Records from a data source:
━━━━━━━━━━

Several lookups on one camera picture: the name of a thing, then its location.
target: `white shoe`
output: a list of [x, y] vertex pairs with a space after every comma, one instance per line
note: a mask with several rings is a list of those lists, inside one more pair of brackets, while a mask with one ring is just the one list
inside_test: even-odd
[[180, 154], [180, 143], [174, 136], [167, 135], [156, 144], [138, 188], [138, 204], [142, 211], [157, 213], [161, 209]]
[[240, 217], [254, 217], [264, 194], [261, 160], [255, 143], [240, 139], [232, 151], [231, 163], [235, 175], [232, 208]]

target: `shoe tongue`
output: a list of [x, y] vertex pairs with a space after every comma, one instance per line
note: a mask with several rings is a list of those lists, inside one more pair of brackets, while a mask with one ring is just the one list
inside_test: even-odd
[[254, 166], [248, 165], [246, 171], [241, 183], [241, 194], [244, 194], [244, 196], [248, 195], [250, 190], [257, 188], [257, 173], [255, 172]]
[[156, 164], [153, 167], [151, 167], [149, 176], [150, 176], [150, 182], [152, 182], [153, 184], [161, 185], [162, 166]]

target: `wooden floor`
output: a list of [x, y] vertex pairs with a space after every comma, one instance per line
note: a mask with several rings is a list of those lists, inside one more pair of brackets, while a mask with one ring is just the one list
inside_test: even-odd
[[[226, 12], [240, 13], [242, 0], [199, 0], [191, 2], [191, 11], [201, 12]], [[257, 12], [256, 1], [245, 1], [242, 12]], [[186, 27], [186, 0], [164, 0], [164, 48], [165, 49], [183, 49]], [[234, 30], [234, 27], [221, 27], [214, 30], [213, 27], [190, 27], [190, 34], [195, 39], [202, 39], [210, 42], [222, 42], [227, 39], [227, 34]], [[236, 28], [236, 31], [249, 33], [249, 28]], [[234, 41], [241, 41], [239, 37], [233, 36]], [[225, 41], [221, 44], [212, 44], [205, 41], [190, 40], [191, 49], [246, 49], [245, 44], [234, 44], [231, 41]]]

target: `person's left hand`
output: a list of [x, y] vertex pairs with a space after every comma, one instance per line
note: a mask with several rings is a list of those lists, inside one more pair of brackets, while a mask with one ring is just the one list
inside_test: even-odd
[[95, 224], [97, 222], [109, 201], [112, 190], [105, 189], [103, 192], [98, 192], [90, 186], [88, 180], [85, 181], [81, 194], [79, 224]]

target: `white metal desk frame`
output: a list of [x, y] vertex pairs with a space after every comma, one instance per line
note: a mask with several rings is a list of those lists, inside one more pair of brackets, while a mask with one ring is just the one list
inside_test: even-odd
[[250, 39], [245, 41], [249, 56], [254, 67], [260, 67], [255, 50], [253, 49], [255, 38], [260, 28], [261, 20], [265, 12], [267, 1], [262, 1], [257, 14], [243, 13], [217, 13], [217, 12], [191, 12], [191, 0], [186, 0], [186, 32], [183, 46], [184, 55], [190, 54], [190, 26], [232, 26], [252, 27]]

━━━━━━━━━━

» YOUR OBJECTIVE
Output the entries above word for word.

» EXERCISE ANSWER
Several lookups on one camera picture: the name of a thing, then its location.
target: `white shoe`
output: a list of [x, y] vertex pairs with a space after every comma, one instance per line
note: a mask with several rings is a list of those lists, inside one more pair of brackets, while a mask with one ring is just the one list
inside_test: even-odd
[[180, 154], [180, 143], [174, 136], [167, 135], [156, 144], [138, 188], [138, 204], [142, 211], [157, 213], [161, 209]]
[[240, 217], [254, 217], [264, 194], [261, 160], [255, 143], [240, 139], [232, 151], [231, 163], [235, 175], [232, 208]]

target: `shoe tongue`
output: a list of [x, y] vertex pairs with a space after every comma, one instance per line
note: a mask with several rings is a list of those lists, inside one more pair of brackets, while a mask with one ring is just the one list
inside_test: even-odd
[[254, 166], [248, 165], [246, 171], [241, 183], [241, 194], [244, 194], [244, 196], [248, 195], [250, 190], [257, 188], [257, 173], [255, 172]]
[[156, 164], [153, 167], [151, 167], [149, 176], [150, 176], [150, 182], [152, 182], [153, 184], [161, 185], [162, 166]]

target: `wooden floor`
output: a list of [x, y] vertex pairs with a space after every comma, one instance per line
note: a mask with several rings is a list of those lists, inside one more pair of brackets, while a mask with one ring is just the one list
inside_test: even-odd
[[[226, 12], [240, 13], [242, 0], [199, 0], [191, 2], [191, 11], [201, 12]], [[257, 12], [256, 1], [245, 1], [242, 12]], [[186, 27], [186, 0], [164, 0], [164, 48], [165, 49], [183, 49]], [[234, 30], [234, 27], [221, 27], [214, 30], [213, 27], [190, 27], [190, 34], [195, 39], [202, 39], [210, 42], [222, 42], [227, 39], [227, 34]], [[236, 28], [236, 31], [249, 33], [249, 28]], [[234, 41], [241, 41], [239, 37], [233, 36]], [[225, 41], [221, 44], [212, 44], [205, 41], [190, 40], [191, 49], [246, 49], [245, 44], [234, 44], [231, 41]]]

target: `person's left hand`
output: a list of [x, y] vertex pairs with a space after every comma, one instance per line
note: a mask with several rings is a list of those lists, inside one more pair of brackets, while a mask with one ring is just the one list
inside_test: even-odd
[[95, 224], [97, 222], [109, 201], [112, 190], [105, 189], [103, 192], [98, 192], [90, 186], [88, 180], [85, 181], [81, 194], [79, 224]]

target: `white metal desk frame`
output: a list of [x, y] vertex pairs with a space after every comma, one instance per line
note: a mask with several rings is a list of those lists, inside one more pair of brackets, while a mask with one ring is just the one list
inside_test: even-odd
[[250, 39], [245, 41], [249, 56], [254, 67], [260, 67], [255, 50], [253, 49], [255, 38], [260, 28], [261, 20], [265, 12], [267, 1], [262, 1], [257, 14], [243, 13], [217, 13], [217, 12], [191, 12], [191, 0], [186, 0], [186, 32], [183, 46], [184, 55], [190, 54], [190, 26], [232, 26], [252, 27]]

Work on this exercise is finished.